**Work required:**
Could you transcribe all the entries exactly, omitting the pictures?

##### Material provided

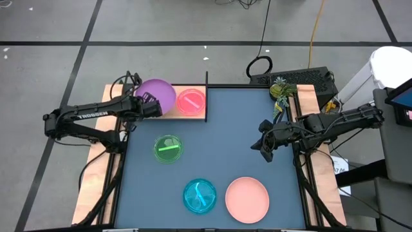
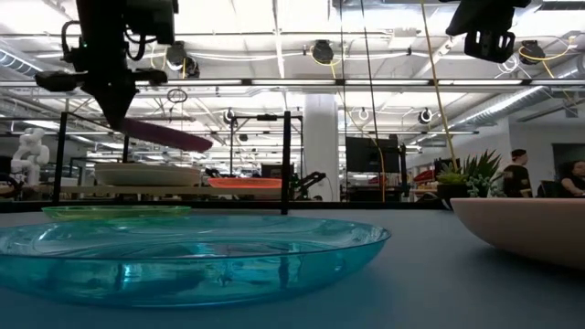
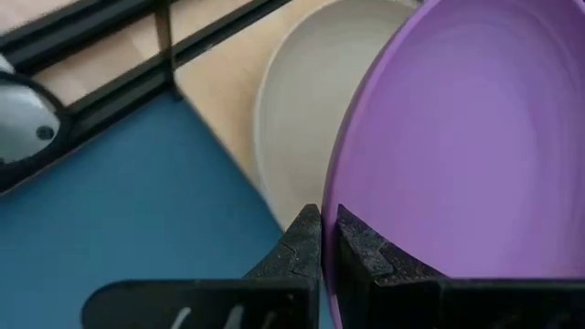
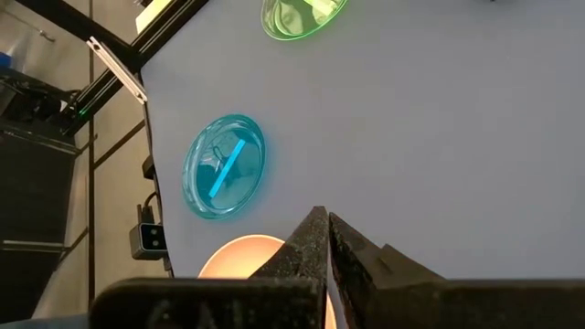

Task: Place and stack plates onto a shelf
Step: Stack the violet plate on top of the white plate on the shelf

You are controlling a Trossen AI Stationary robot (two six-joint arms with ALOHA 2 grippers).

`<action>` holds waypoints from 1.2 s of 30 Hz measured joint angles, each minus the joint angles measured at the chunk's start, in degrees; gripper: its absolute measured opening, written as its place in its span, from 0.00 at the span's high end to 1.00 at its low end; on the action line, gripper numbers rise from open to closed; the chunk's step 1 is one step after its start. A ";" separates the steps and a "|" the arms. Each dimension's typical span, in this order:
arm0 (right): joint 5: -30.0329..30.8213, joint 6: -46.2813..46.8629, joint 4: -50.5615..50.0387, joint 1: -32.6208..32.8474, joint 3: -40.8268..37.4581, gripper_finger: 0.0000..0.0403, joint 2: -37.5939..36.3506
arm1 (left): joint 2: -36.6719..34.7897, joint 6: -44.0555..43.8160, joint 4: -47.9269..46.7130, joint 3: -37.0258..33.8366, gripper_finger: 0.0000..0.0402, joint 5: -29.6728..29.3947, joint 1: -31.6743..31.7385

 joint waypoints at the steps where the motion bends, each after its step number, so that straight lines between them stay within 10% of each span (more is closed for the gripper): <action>1: 0.00 0.00 0.00 0.00 0.00 1.00 0.00 | 0.03 -0.06 0.42 -0.47 0.97 0.44 0.00; 36: 0.20 2.14 0.00 -0.02 0.00 1.00 0.01 | 0.03 0.91 1.37 -6.25 0.92 -1.07 5.11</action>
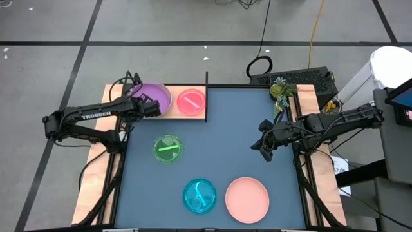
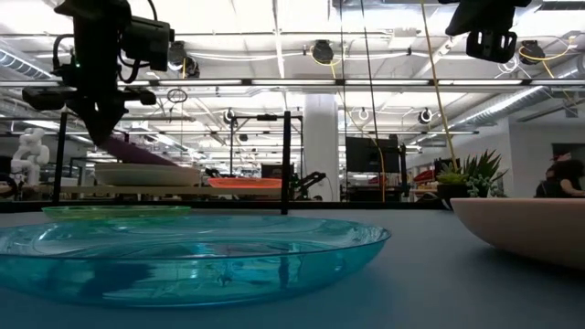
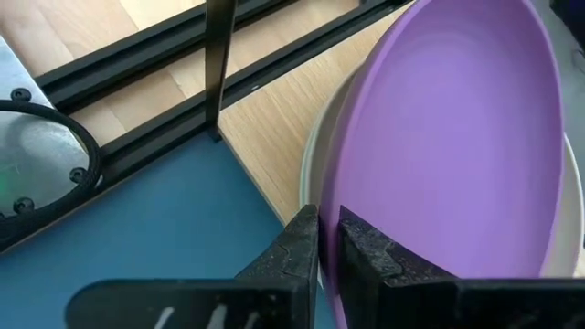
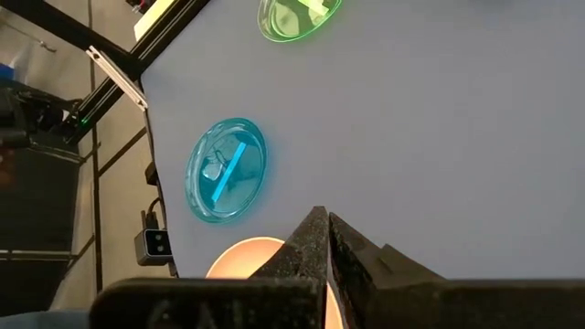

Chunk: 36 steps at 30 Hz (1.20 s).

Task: Place and stack plates onto a shelf
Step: Stack the violet plate on top of the white plate on the shelf, then stack the green plate on top of the pink plate on the shelf

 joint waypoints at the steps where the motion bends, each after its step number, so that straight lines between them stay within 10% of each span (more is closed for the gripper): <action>1: 0.02 0.00 0.00 0.00 0.00 1.00 -0.01 | 0.00 0.00 0.00 0.00 0.92 -0.06 0.00; 13: 1.53 1.31 0.00 0.00 0.00 1.00 -0.01 | 0.00 0.60 0.92 0.00 0.90 -0.42 0.04; 25: 1.53 1.31 0.00 0.02 0.00 1.00 0.01 | 0.00 3.45 3.69 0.00 0.60 -1.28 1.01; 36: 1.33 1.33 0.03 0.00 0.00 1.00 0.01 | -3.51 26.27 20.88 0.02 0.58 -1.29 -2.38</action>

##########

**Result:**
Task: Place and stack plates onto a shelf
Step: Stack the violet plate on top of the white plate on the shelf

You are controlling a Trossen AI Stationary robot (two six-joint arms with ALOHA 2 grippers).

`<action>` holds waypoints from 1.2 s of 30 Hz measured joint angles, each minus the joint angles measured at the chunk's start, in degrees; gripper: its absolute measured opening, written as its place in its span, from 0.00 at the span's high end to 1.00 at its low end; on the action line, gripper numbers rise from open to closed; the chunk's step 1 is one step after its start. A ";" separates the steps and a "|" the arms. Each dimension's typical span, in this order:
arm0 (right): joint 5: -30.0329..30.8213, joint 6: -46.2813..46.8629, joint 4: -50.5615..50.0387, joint 1: -32.6208..32.8474, joint 3: -40.8268..37.4581, gripper_finger: 0.0000..0.0403, joint 2: -37.5939..36.3506
arm1 (left): joint 2: -36.6719..34.7897, joint 6: -44.0555..43.8160, joint 4: -47.9269..46.7130, joint 3: -37.0258..33.8366, gripper_finger: 0.0000..0.0402, joint 5: -29.6728..29.3947, joint 1: -31.6743..31.7385

 joint waypoints at the steps where the motion bends, each after its step number, so that straight lines between them stay within 10% of each span (more is closed for the gripper): <action>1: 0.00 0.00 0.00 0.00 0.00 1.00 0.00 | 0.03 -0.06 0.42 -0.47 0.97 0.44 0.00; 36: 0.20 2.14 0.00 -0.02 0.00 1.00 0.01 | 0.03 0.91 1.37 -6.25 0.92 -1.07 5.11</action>

Chunk: 36 steps at 30 Hz (1.20 s).

Task: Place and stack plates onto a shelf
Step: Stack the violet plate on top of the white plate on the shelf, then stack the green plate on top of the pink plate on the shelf

 joint waypoints at the steps where the motion bends, each after its step number, so that straight lines between them stay within 10% of each span (more is closed for the gripper): <action>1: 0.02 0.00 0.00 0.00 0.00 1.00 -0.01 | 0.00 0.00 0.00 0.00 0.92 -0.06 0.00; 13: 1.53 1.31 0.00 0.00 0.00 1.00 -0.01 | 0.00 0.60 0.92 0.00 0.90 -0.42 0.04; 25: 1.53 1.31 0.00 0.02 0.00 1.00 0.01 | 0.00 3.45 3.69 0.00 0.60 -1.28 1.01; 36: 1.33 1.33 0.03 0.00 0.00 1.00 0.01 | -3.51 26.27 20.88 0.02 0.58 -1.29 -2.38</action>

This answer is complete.